> **ACTION ITEM**:
The data must be copied over exactly and in full.

> **EXTRACTED ENTRIES**:
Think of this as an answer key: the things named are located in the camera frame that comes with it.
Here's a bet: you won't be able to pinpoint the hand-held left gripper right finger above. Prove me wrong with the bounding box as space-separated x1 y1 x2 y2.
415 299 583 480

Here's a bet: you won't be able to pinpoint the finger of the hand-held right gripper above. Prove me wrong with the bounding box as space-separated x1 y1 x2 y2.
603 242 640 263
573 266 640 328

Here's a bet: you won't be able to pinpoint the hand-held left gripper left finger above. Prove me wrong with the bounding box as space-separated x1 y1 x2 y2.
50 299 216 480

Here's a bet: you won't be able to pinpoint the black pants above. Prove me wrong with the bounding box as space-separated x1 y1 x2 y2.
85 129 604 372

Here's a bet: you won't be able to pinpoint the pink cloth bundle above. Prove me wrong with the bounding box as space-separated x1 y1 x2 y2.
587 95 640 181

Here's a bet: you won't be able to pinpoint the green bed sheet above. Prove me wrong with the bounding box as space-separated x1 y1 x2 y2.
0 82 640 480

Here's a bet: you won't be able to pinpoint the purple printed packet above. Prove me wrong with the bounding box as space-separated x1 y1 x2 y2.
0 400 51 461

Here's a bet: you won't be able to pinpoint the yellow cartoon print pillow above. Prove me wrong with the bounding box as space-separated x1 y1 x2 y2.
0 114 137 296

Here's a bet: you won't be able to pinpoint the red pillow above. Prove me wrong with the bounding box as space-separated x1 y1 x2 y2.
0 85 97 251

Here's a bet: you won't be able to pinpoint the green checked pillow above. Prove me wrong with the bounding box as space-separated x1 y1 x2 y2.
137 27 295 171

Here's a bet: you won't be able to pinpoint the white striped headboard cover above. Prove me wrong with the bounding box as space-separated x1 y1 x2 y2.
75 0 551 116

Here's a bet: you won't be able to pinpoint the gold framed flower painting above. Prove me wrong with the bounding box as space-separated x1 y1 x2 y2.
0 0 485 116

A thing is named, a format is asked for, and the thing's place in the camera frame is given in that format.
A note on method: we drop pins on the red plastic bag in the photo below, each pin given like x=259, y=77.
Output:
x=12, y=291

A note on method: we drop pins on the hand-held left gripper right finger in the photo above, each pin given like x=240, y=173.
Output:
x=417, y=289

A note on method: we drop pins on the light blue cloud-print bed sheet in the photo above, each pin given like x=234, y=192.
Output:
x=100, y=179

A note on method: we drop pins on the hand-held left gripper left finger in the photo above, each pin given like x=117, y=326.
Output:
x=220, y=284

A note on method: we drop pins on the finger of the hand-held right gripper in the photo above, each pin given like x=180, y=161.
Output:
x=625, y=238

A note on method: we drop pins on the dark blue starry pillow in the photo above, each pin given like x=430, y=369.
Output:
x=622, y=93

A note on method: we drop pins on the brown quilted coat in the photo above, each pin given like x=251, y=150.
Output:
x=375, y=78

> **WRITTEN RESPONSE**:
Think of this as an answer key: the things named are located in the camera frame that comes with it.
Here's a bet: you won't be able to pinpoint the hand-held left gripper right finger above. Prove me wrong with the bounding box as space-separated x1 y1 x2 y2.
415 299 583 480

Here's a bet: you won't be able to pinpoint the finger of the hand-held right gripper above. Prove me wrong with the bounding box as space-separated x1 y1 x2 y2.
603 242 640 263
573 266 640 328

Here's a bet: you won't be able to pinpoint the hand-held left gripper left finger above. Prove me wrong with the bounding box as space-separated x1 y1 x2 y2.
50 299 216 480

Here's a bet: you won't be able to pinpoint the black pants above. Prove me wrong with the bounding box as space-separated x1 y1 x2 y2.
85 129 604 372

Here's a bet: you won't be able to pinpoint the pink cloth bundle above. Prove me wrong with the bounding box as space-separated x1 y1 x2 y2.
587 95 640 181

Here's a bet: you won't be able to pinpoint the green bed sheet above. Prove me wrong with the bounding box as space-separated x1 y1 x2 y2.
0 82 640 480

Here's a bet: you won't be able to pinpoint the purple printed packet above. Prove me wrong with the bounding box as space-separated x1 y1 x2 y2.
0 400 51 461

Here's a bet: you won't be able to pinpoint the yellow cartoon print pillow above. Prove me wrong with the bounding box as space-separated x1 y1 x2 y2.
0 114 137 296

Here's a bet: you won't be able to pinpoint the red pillow above. Prove me wrong with the bounding box as space-separated x1 y1 x2 y2.
0 85 97 251

Here's a bet: you won't be able to pinpoint the green checked pillow above. Prove me wrong with the bounding box as space-separated x1 y1 x2 y2.
137 27 295 171

Here's a bet: you won't be able to pinpoint the white striped headboard cover above. Prove me wrong with the bounding box as space-separated x1 y1 x2 y2.
75 0 551 116

Here's a bet: you won't be able to pinpoint the gold framed flower painting above. Prove me wrong with the bounding box as space-separated x1 y1 x2 y2.
0 0 485 116

A thing is named, a format is asked for, and the thing's place in the camera frame is given in that format.
A note on method: we drop pins on the red plastic bag in the photo below, each pin given like x=259, y=77.
Output:
x=12, y=291

A note on method: we drop pins on the hand-held left gripper right finger in the photo above, each pin given like x=240, y=173.
Output:
x=417, y=289

A note on method: we drop pins on the light blue cloud-print bed sheet in the photo above, each pin given like x=234, y=192.
Output:
x=100, y=179

A note on method: we drop pins on the hand-held left gripper left finger in the photo above, each pin given like x=117, y=326.
Output:
x=220, y=284

A note on method: we drop pins on the finger of the hand-held right gripper in the photo above, each pin given like x=180, y=161.
Output:
x=625, y=238

A note on method: we drop pins on the dark blue starry pillow in the photo above, each pin given like x=430, y=369.
Output:
x=622, y=93

A note on method: we drop pins on the brown quilted coat in the photo above, each pin given like x=251, y=150.
Output:
x=375, y=78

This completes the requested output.